— Правда не всегда хороша… — слова срываются с губ вместе с тяжелым выдохом. Чего-чего, а этого я узнавать совсем не хотел.
— Ну да, а ты думал? — Черт!
Гейл стоит в пустом дверном проеме, игриво помахивая звенящим пакетом. На его губах — задорная ухмылка, невероятно теплая и добрая. Шестеренки шевелятся в голове, подбрасывая мне ненужные ассоциации. У Харона ухмылка точно такая же… Была, по крайней мере. До того, как я привел Селину и Еву к нему. Окей, вот прямо сейчас я понял кое-что еще — я сам разрушил свою идиллию. С другой стороны, мне страшно представить, что могло случиться со мной и Хароном, если бы рядом не оказались девушки. Вероятность нашей смерти была бы стопроцентной.

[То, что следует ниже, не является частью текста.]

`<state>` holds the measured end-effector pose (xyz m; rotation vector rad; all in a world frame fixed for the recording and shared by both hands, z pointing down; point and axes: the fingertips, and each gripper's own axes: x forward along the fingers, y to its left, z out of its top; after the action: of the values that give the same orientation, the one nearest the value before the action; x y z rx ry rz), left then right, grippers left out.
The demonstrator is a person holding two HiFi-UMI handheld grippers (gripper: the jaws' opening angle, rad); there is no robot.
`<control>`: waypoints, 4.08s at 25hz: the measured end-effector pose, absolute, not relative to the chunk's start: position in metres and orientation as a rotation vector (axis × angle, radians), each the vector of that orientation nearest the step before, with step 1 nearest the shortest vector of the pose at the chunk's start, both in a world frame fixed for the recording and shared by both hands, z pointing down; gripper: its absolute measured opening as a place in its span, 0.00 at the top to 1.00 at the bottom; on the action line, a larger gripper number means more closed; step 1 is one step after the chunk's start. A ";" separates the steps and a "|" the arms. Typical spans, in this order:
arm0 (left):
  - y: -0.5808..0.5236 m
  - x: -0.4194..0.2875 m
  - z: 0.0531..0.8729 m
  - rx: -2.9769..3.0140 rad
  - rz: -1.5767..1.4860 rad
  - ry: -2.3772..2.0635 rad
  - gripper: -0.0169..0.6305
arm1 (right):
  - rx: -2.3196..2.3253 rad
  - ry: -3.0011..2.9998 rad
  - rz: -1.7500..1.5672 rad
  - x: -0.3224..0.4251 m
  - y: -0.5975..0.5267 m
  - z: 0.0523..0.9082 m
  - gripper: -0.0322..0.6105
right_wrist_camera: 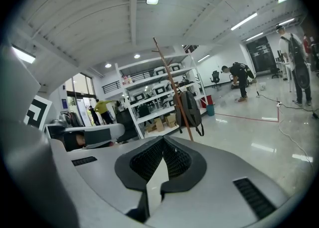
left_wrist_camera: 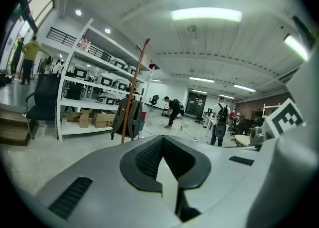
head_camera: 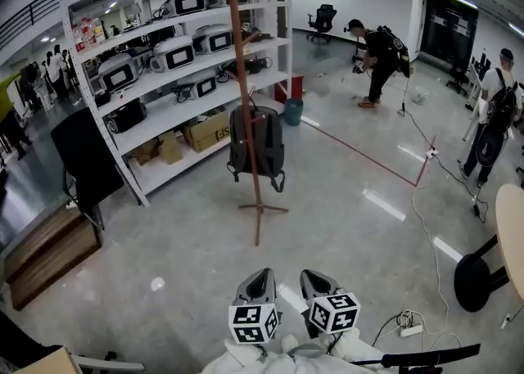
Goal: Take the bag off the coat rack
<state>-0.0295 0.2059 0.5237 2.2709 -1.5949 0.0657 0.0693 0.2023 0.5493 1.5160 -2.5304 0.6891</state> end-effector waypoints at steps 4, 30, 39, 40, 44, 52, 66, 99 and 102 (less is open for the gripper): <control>0.178 -0.020 0.522 2.270 0.077 -1.605 0.97 | 1.517 -2.535 0.696 0.081 0.174 0.549 0.93; 0.084 0.001 0.540 2.285 0.149 -1.589 0.97 | 1.500 -2.540 0.799 0.101 0.085 0.571 0.93; 0.038 0.005 0.545 2.317 0.112 -1.547 0.97 | 1.563 -2.482 0.775 0.112 0.046 0.580 0.93; 0.032 0.006 0.543 2.322 0.108 -1.545 0.97 | 1.571 -2.478 0.769 0.113 0.040 0.580 0.93; 0.007 0.002 0.536 2.334 0.110 -1.534 0.97 | 1.594 -2.491 0.768 0.109 0.012 0.570 0.93; -0.057 -0.016 0.531 2.342 0.102 -1.525 0.97 | 1.605 -2.510 0.741 0.094 -0.046 0.562 0.93; -0.162 -0.050 0.529 2.333 0.110 -1.528 0.97 | 1.543 -2.490 0.730 0.056 -0.148 0.564 0.93; -0.300 -0.051 0.546 2.266 0.171 -1.542 0.97 | 1.452 -2.556 0.727 0.036 -0.316 0.572 0.93; -0.310 -0.056 0.546 2.238 0.162 -1.578 0.97 | 1.376 -2.613 0.708 0.033 -0.336 0.567 0.93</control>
<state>-0.0558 -0.3100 0.5459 2.2377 -1.5783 0.1616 0.0326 -0.3364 0.5670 1.3761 -2.6130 0.7084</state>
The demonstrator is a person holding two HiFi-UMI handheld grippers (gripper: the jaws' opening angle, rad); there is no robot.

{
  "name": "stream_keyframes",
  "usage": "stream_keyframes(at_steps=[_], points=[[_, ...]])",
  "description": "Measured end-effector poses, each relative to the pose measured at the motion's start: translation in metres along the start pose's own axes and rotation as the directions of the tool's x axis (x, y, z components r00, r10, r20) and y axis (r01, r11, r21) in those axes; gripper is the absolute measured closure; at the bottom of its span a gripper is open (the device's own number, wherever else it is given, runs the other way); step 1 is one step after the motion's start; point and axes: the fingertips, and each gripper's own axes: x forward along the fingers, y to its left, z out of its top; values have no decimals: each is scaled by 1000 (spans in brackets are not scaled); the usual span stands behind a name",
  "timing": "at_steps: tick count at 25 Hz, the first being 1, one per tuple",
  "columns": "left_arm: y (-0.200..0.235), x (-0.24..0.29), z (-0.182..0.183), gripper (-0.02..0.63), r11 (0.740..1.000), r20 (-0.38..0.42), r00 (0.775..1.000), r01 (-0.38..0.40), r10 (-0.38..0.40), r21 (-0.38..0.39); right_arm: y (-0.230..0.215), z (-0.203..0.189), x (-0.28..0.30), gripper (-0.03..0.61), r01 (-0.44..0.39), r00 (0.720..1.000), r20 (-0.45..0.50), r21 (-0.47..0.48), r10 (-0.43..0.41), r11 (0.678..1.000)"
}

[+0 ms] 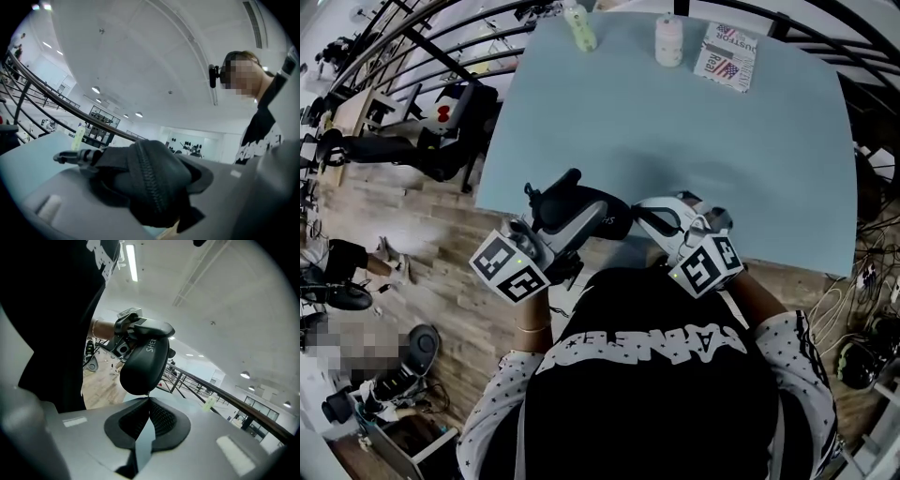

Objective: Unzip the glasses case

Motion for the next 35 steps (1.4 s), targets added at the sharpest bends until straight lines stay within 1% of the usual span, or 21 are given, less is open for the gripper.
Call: stream_keyframes(at_steps=[3,8,12,15,19,24,31,35], points=[[0,0,-3,614,1000,-3,1000,5,-5,-10,1,-1,-1,572,-1,1000,-14,-26,1,1000],[5,6,-2,614,999,-13,999,46,-46,-11,-6,-3,1,572,14,998,-59,-74,-19,997],[7,18,4,614,996,-17,996,85,-85,-7,-20,-5,0,572,45,994,-97,-76,-52,996],[10,20,9,614,994,-29,994,105,-105,-4,-29,0,3,572,56,993,-99,-66,-62,996],[21,14,16,614,993,-44,992,114,-115,-17,-34,10,16,572,55,992,-105,-84,-64,995],[29,7,25,614,992,-52,991,123,-123,-6,-39,21,29,572,58,991,-110,-102,-69,993],[35,4,26,614,989,-83,985,149,-149,-6,-46,30,41,572,47,990,-122,-136,-64,990],[41,2,22,614,988,-95,984,151,-151,-6,-49,32,49,572,47,990,-122,-151,-66,987]])
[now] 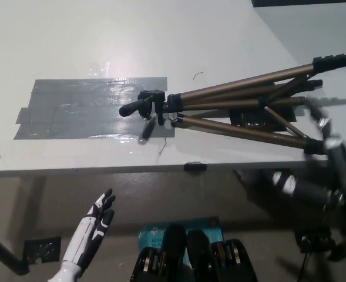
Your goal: A tripod is kept on the middle of the desk infront of the robot and the robot grabs one of its legs to pick it up and hands it to a person
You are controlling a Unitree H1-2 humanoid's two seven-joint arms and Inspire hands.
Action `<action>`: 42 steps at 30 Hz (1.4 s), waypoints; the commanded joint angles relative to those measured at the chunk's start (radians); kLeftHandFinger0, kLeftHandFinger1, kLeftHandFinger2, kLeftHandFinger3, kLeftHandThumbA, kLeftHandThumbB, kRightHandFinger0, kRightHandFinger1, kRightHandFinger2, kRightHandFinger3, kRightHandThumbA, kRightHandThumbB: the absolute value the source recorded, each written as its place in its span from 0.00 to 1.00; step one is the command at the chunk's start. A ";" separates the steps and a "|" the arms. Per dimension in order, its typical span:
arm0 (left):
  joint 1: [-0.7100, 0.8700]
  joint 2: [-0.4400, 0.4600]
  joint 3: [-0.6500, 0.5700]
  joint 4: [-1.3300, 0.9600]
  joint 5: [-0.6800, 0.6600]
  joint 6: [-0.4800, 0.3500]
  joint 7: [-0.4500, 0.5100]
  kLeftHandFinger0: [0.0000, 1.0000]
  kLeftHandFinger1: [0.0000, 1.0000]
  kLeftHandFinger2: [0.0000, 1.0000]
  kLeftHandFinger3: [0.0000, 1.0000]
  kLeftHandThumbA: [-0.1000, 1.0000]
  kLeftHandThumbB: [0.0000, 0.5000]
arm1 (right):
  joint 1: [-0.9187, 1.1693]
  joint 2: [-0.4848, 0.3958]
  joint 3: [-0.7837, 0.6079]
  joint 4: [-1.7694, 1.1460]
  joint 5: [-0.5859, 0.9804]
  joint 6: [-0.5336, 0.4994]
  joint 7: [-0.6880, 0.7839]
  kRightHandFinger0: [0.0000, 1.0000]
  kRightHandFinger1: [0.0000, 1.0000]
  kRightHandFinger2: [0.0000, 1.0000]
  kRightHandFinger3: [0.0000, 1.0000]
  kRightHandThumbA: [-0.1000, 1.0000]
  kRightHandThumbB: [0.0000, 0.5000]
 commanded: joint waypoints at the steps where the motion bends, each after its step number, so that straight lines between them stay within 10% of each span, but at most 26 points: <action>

— Чувак, у тебя лицо такое, будто тебе палку в жопу запихали. — Гейл подходит к дивану и опускает пакет на мои ноги. Я отлично ощущаю холод бутылок, причем не маленького размера. Кто-то опять решил побухать, окей, не мне его судить.
— Да я и чувствую себя так же. — шутить нет никакого желания. И пить тоже. Собственно, и жить-то мне не сильно хочется. Интересно, было бы мне лучше, если бы я все же сдался тьме? В Храме Жизни хорошо, если судить по тетрадке Евы… Эгоистично, конечно, но все лучше, чем чувствовать себя так, как сейчас.
— Ну-ка, давай, рассказывай, что вчера случилось. — он сдвигает мои ноги с дивана весьма настойчиво. Я не сопротивляюсь — опускаю стопы на пол, освобождая Гейлу место. Ни смысла, ни желания упорствовать и играться тоже нет.
— Моя жизнь окончательно пошла по пизде. — я перевожу взгляд с его счастливого лица на потолок. В серой высоте расцветает букет из трещин, которые вполне могли бы охарактеризовать мою жизнь — едва держащуюся на святом духе и вере в лучшее.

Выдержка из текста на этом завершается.